19 jul. 2009

Los tigres de Orlando Granda




Recibí ayer por correo electrónico un mensaje que me dejó sin habla. Lo escribe Orlando Granda, a quien yo no conocía y que descubro gracias a Urbanotopia y www.arquitrave.com, donde es descrito como "uno de los poetas más finos de los últimos treinta años en el Perú".
Nada menos.


"Tyger! Tyger! burning bright

In the forests of the night...".

William Blake: The Tyger


María, hola. Mi nombre es Orlando Granda y te escribo desde el Perú.

Ayer compré tu libro "Tigres de la otra noche" intrigado por los buenos comentarios que encontre en la web. Lo he leído ya muchas veces. Me gusta porque escapa al formato de lo que se ha venido catalogando como poesía infantil o para niños, en fin, no soy amante de las etiquetas. Que tus poemas no apelen a la métrica y rima los enriquecen, pues resalta aquella música interna (casi oculta como los tigres) de los pensamientos: me encanta el ritmo conceptual de tus versos (de tu poesía, debo decir).

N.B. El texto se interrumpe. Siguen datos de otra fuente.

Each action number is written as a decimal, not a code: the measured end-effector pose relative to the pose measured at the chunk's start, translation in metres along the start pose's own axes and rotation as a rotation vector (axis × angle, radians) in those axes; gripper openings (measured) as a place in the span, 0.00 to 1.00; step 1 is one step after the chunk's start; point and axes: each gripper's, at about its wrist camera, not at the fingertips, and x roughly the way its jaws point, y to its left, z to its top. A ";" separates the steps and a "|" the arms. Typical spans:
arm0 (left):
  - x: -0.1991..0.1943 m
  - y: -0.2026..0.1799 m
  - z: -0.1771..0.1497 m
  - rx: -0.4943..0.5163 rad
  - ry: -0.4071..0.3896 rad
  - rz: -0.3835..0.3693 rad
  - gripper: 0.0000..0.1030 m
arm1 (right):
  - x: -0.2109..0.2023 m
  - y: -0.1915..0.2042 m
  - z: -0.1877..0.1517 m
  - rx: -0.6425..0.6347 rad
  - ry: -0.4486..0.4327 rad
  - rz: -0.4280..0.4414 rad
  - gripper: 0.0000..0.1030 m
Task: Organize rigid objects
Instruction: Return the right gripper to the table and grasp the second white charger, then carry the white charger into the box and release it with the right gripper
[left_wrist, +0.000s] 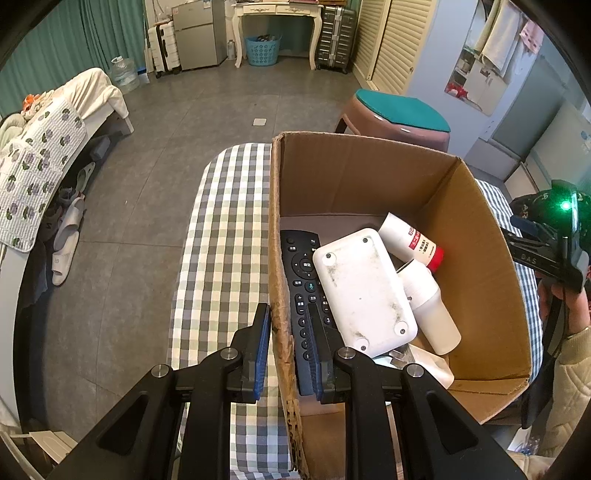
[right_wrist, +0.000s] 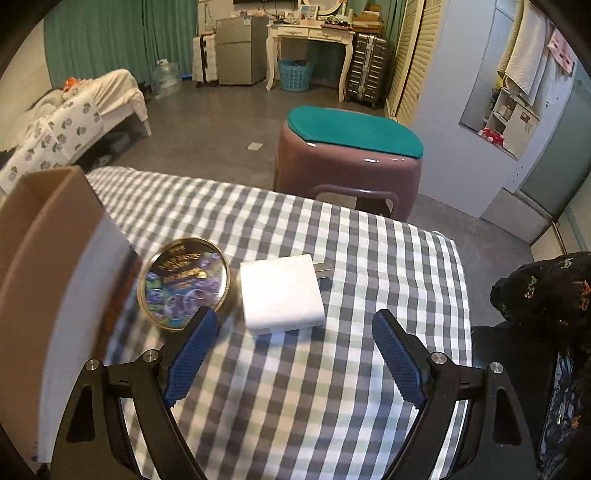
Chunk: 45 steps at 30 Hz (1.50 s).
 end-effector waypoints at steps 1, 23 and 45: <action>0.000 0.000 0.000 -0.001 0.000 0.000 0.19 | 0.002 0.001 0.001 0.000 0.001 -0.001 0.83; 0.004 0.002 -0.003 -0.004 0.013 0.004 0.19 | 0.021 0.010 0.002 -0.007 0.028 0.020 0.51; 0.005 0.000 -0.002 -0.001 0.014 0.005 0.19 | -0.109 0.037 0.032 -0.102 -0.227 0.027 0.50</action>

Quiero destacar la hermosa unión de las ilustraciones (los materiales rústicos, desechables que aluden a cada uno de nuestros tigres que suelen ser abandonados, desechados) y tus poemas (precisos, apartados de la palabrería, de lo adjetivo). Recuerdo mucho aquel de la rama con dos hojas, una de ellas no sólo es la hoja sino el ojo del tigre que está allí observándonos (o aquel otro donde la hoja ya no es sólo ojo sino máscara de ojos huecos, no para mirar sino para mirarnos).

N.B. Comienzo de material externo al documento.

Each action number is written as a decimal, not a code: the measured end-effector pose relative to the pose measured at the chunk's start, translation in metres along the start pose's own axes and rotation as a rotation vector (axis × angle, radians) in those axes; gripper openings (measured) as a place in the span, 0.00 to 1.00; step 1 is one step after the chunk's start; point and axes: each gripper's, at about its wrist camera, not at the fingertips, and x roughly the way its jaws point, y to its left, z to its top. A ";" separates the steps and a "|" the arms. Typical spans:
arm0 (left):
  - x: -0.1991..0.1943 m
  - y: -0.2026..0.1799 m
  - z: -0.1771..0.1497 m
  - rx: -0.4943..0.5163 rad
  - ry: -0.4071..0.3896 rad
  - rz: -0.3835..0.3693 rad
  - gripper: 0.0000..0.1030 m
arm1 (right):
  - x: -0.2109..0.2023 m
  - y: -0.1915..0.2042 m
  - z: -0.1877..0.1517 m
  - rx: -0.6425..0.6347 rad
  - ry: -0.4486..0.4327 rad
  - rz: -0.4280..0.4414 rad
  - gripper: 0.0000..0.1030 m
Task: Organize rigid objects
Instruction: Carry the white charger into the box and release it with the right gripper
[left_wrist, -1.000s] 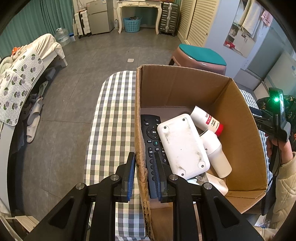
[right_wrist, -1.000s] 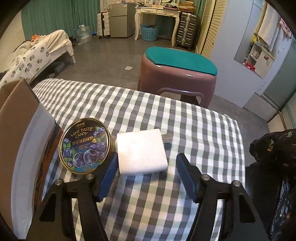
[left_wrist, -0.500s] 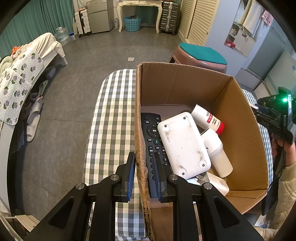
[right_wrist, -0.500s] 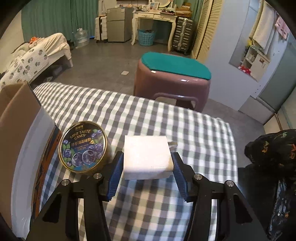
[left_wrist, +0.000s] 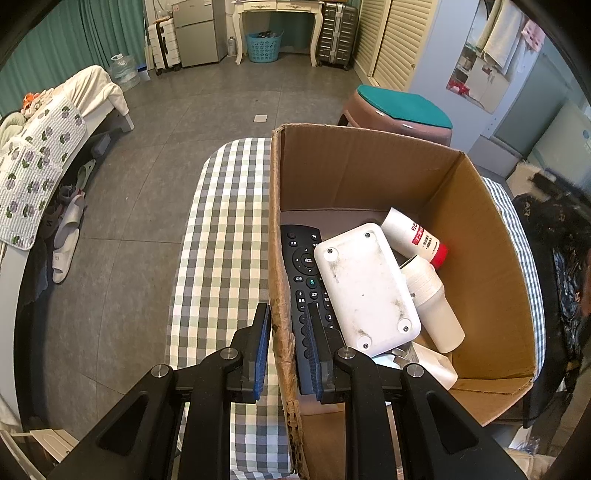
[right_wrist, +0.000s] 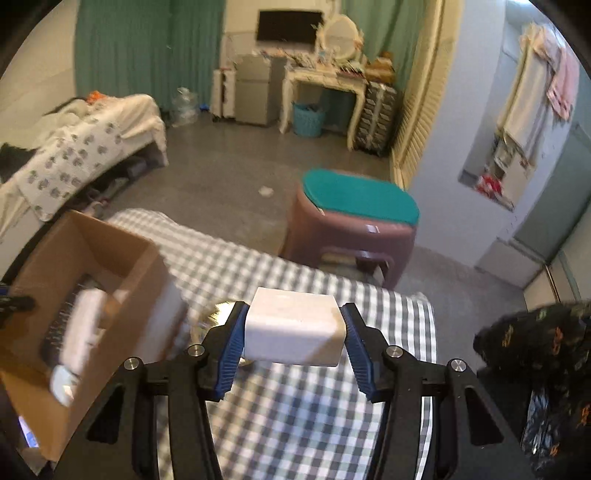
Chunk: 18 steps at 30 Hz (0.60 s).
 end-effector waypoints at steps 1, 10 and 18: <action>0.000 0.000 0.000 -0.001 0.000 -0.001 0.19 | -0.006 0.005 0.004 -0.012 -0.017 0.013 0.50; 0.000 -0.001 0.001 0.000 0.000 -0.001 0.19 | -0.044 0.069 0.028 -0.105 -0.117 0.170 0.50; 0.000 -0.001 0.001 -0.001 0.000 -0.001 0.19 | -0.039 0.117 0.028 -0.143 -0.107 0.258 0.50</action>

Efectivamente, tu tigre es "el otro tigre" que nos observa, que nos acecha (como en la ilustración de la pasta) y del que nosotros no deberíamos escapar si no es a través de la oscuridad de sus rayas.

El cuerpo del tigre

es un campo de batalla

donde sale el Sol

y la noche le ataca

a rayas.



Un abrazo desde Barranco y muchas gracias por permitirnos descubrirnos un poco más a través de esas rayas negras del tigre que en realidad es tu poesía.

ORLANDO GRANDA



Orlando Granda por Orlando Granda (En Urbanotopía)

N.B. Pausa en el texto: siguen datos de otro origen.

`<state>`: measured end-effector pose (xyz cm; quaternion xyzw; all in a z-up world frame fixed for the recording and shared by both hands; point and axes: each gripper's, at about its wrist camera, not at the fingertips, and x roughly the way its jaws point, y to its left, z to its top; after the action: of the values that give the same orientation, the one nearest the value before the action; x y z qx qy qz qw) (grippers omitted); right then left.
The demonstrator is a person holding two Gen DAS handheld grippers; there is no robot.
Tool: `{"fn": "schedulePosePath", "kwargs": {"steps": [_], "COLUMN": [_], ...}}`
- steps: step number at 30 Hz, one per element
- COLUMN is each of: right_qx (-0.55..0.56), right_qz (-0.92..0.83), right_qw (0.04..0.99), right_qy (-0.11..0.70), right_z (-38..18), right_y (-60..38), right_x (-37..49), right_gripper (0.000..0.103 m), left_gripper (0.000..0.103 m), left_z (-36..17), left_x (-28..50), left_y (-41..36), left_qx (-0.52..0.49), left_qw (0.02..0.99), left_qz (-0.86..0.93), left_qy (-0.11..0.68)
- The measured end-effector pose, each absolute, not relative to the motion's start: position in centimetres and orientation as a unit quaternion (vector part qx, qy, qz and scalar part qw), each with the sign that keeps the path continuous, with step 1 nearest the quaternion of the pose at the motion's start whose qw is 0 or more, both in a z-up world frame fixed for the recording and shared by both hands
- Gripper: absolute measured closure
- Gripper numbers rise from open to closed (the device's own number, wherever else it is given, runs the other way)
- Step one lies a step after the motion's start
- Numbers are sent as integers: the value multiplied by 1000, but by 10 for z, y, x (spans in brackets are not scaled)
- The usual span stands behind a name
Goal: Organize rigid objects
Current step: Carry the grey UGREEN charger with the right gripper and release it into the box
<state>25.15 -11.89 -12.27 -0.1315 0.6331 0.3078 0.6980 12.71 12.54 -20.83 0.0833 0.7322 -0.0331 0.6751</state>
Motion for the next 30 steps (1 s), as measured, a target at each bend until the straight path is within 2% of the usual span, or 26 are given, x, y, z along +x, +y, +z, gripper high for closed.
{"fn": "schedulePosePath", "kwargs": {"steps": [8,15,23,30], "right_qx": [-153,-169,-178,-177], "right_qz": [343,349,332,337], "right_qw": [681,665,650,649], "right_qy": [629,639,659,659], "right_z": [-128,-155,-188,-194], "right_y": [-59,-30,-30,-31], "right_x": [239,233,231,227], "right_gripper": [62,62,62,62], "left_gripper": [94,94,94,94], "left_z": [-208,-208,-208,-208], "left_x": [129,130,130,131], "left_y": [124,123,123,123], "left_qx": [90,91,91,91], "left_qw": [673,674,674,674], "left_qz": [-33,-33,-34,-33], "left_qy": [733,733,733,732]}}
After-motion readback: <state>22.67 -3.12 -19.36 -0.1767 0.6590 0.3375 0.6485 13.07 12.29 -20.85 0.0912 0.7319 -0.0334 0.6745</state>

Me llamo Orlando Granda. Nací el año 64 en el distrito de Lucre, en Cusco. Sin embargo, casi toda mi vida ha transcurrido en Barranco. Soy profesor de Lengua y Literatura. Entre los años 1993 a 1995 coedité una revista de poesía llamada Tocapus. En el año 2003 publiqué mi libro de poemas En el barranco. Leo mucho, y estoy consciente que necesito de la música, y también del cine, son tres de mis pasiones. Aunque mis pasiones mayores son mi esposa y mi hija. En las horas que le robo al sueño, escribo el guión de una película que todavía no tiene nombre y que espero dirigir algún día. He tenido la oportunidad de publicar en algunas revistas y participar en varios recitales. Los poemas aquí publicados pertenecen a mi libro Donde mi calle acaba, que pronto será editado.